TASK OBJECTIVE: Copy every line of the data that contains the string "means".
=== Begin Enclosure ===
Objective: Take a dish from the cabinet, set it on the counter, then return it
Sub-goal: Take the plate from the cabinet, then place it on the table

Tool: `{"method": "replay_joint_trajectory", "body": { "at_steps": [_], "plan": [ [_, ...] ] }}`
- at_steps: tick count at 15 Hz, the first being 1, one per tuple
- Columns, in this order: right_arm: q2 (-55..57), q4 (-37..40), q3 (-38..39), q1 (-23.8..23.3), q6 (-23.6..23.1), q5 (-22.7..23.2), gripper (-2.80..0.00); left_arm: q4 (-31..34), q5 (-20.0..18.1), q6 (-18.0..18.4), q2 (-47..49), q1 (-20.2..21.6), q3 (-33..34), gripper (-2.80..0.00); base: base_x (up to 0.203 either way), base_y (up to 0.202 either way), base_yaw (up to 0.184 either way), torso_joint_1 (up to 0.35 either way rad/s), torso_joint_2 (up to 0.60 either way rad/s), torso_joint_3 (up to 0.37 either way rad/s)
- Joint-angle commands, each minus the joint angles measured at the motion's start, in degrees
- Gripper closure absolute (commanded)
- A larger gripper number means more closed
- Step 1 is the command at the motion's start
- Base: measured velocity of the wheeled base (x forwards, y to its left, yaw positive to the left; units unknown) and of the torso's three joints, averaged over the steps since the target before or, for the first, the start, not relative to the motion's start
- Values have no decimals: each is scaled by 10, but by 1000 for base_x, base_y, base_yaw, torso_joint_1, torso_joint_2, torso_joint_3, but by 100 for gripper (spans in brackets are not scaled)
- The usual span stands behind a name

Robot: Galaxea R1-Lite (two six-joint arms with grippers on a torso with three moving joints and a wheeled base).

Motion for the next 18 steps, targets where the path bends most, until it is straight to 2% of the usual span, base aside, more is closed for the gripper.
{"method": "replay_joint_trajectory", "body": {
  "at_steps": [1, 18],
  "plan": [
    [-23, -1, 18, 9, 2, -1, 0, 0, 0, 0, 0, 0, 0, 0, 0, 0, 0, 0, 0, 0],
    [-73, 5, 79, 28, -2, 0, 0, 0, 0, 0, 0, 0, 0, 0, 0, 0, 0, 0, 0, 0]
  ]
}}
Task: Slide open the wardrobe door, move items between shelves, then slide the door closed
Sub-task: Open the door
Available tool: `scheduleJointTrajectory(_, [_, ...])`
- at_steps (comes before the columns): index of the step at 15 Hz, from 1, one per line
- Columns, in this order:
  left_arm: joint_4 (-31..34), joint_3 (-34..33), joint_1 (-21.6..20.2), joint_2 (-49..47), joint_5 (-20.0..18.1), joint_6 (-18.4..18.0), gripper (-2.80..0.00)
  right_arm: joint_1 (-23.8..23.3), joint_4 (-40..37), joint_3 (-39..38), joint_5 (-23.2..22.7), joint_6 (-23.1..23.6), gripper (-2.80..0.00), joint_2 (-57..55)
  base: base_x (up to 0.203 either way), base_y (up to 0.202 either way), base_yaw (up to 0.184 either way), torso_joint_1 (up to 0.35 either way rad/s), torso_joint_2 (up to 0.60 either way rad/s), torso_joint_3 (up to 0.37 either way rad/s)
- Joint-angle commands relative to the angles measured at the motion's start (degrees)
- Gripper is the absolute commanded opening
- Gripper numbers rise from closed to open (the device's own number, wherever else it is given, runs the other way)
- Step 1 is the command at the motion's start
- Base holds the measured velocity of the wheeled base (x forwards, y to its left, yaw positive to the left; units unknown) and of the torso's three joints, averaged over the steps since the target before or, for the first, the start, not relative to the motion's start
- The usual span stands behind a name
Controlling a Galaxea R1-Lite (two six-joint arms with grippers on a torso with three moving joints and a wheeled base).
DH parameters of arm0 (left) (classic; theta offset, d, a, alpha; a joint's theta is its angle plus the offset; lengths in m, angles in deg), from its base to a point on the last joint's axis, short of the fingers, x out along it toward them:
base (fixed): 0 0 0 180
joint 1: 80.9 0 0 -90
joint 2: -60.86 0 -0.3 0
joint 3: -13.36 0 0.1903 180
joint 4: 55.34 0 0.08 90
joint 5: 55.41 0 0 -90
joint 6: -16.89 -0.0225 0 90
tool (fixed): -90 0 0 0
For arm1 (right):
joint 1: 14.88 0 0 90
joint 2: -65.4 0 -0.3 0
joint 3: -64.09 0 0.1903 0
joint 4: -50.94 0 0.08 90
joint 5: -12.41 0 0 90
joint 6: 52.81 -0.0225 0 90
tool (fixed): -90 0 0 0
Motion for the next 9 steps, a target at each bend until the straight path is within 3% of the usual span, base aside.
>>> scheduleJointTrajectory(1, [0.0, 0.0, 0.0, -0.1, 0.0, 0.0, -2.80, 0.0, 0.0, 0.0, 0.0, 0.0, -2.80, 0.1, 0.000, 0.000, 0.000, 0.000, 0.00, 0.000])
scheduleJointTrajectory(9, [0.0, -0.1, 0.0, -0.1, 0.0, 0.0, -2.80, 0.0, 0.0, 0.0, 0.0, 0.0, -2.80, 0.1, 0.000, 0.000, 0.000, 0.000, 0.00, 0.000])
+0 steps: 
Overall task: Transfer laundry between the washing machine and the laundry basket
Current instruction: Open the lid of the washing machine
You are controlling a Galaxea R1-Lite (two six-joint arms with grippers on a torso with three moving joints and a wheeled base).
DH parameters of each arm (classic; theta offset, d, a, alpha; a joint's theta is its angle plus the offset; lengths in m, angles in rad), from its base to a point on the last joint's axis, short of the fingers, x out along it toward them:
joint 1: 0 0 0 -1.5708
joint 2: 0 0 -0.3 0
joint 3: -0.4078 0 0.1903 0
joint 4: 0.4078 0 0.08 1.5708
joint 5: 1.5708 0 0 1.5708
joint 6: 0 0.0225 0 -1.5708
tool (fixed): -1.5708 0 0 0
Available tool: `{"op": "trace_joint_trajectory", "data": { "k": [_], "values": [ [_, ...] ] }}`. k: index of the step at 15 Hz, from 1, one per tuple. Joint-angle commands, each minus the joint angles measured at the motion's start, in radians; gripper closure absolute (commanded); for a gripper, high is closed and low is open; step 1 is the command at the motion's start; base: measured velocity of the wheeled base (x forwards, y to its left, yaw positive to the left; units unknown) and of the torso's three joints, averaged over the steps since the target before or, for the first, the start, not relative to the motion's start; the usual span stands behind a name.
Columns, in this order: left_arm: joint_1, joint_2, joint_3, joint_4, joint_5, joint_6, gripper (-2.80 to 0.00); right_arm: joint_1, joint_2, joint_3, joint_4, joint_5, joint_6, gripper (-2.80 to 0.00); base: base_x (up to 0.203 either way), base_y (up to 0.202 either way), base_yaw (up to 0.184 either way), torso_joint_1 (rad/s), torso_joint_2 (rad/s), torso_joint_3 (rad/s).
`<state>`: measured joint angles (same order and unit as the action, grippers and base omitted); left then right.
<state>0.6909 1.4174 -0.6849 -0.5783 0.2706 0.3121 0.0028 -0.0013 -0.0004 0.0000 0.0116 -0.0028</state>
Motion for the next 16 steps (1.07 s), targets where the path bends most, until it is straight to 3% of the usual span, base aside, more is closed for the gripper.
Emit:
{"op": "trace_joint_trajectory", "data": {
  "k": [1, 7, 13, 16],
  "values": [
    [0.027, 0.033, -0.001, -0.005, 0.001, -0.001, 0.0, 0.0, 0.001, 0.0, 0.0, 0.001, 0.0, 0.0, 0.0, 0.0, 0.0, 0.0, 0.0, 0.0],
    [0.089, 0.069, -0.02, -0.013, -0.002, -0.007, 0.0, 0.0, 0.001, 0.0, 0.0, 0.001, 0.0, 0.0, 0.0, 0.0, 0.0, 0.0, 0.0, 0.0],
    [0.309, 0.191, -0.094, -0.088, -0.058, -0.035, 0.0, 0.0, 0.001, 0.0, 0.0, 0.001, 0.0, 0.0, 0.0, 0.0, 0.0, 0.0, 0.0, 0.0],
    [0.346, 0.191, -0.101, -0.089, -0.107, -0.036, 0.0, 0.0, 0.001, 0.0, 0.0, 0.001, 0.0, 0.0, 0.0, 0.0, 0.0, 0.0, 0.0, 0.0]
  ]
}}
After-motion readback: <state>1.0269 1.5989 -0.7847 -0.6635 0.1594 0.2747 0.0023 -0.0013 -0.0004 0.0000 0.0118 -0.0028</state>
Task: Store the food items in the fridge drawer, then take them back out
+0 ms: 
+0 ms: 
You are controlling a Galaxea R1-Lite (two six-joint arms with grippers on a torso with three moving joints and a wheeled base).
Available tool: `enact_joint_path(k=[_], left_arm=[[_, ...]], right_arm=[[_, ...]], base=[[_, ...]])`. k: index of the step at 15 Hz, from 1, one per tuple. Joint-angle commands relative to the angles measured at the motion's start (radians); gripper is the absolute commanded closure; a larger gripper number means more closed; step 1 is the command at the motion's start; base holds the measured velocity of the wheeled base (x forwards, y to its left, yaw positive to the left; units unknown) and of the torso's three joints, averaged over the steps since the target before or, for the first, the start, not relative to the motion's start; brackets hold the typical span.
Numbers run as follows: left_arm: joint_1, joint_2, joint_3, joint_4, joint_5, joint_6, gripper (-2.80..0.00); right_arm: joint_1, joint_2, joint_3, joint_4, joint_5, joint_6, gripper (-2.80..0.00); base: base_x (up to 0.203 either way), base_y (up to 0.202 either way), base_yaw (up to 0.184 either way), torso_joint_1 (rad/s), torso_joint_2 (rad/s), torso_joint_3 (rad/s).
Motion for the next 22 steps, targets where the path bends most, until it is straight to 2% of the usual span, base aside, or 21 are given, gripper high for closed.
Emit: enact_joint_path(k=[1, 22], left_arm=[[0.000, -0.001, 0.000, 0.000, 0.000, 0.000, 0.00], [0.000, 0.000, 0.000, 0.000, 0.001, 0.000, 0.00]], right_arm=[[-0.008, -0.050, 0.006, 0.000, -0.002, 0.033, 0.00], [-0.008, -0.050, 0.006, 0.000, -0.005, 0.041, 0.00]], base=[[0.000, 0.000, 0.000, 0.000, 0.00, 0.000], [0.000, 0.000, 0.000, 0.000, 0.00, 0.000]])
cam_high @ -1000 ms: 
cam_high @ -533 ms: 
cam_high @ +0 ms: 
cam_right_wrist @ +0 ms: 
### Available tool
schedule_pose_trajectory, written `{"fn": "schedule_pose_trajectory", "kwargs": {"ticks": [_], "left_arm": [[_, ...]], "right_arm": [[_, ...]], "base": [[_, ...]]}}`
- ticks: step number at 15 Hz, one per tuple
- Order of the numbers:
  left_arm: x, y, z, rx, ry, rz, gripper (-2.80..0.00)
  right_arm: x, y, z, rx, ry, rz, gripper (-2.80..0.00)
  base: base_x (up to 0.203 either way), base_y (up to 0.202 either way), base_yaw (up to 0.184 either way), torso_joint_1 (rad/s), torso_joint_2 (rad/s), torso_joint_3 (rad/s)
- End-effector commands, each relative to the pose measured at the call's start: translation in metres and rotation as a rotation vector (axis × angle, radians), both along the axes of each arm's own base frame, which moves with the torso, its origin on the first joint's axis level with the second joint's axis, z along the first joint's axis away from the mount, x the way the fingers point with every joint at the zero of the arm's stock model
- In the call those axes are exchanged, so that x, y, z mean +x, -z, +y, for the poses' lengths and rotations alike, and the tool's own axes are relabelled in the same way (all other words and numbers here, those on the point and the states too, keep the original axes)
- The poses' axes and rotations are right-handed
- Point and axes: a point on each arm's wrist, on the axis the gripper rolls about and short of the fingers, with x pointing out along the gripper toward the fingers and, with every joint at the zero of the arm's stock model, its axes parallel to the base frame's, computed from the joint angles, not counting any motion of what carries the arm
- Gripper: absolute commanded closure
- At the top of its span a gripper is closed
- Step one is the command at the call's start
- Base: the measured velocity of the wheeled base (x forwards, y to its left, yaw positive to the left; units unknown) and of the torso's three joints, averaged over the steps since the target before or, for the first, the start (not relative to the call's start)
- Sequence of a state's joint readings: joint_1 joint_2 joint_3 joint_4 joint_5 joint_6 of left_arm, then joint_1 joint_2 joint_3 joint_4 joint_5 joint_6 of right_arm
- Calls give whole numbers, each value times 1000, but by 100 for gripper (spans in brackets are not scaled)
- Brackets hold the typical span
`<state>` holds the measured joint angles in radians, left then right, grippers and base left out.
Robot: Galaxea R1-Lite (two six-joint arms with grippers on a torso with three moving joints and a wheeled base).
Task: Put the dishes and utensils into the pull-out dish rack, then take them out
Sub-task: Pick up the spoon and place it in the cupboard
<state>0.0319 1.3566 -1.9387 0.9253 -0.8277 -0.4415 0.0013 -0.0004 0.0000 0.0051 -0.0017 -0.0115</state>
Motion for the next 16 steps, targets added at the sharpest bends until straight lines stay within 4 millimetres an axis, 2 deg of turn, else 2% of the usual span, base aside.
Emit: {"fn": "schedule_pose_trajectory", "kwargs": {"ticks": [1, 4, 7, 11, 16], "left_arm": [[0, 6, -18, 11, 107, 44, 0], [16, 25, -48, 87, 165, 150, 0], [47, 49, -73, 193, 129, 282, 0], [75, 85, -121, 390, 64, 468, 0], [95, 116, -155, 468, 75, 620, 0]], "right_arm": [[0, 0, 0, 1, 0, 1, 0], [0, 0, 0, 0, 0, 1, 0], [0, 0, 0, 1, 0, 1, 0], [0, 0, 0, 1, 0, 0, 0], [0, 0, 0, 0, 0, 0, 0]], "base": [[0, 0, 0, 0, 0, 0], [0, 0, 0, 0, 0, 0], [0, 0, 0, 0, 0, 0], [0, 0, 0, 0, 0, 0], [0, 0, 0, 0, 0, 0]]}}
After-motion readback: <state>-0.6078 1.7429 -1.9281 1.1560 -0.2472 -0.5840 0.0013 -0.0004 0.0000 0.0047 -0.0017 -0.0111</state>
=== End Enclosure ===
COMPLETED EXERCISE:
- A larger gripper number means more closed
Available tool: `enact_joint_path(k=[_], left_arm=[[_, ...]], right_arm=[[_, ...]], base=[[_, ...]])`. k: index of the step at 15 Hz, from 1, one per tuple. Joint-angle commands relative to the angles measured at the motion's start (radians); gripper is the absolute commanded closure; a larger gripper number means more closed; step 1 is the command at the motion's start; base holds the measured velocity of the wheeled base (x forwards, y to its left, yaw positive to the left; units unknown) and of the torso's three joints, averaged over the steps since the target before or, for the first, the start, not relative to the motion's start; brackets hold the typical span.

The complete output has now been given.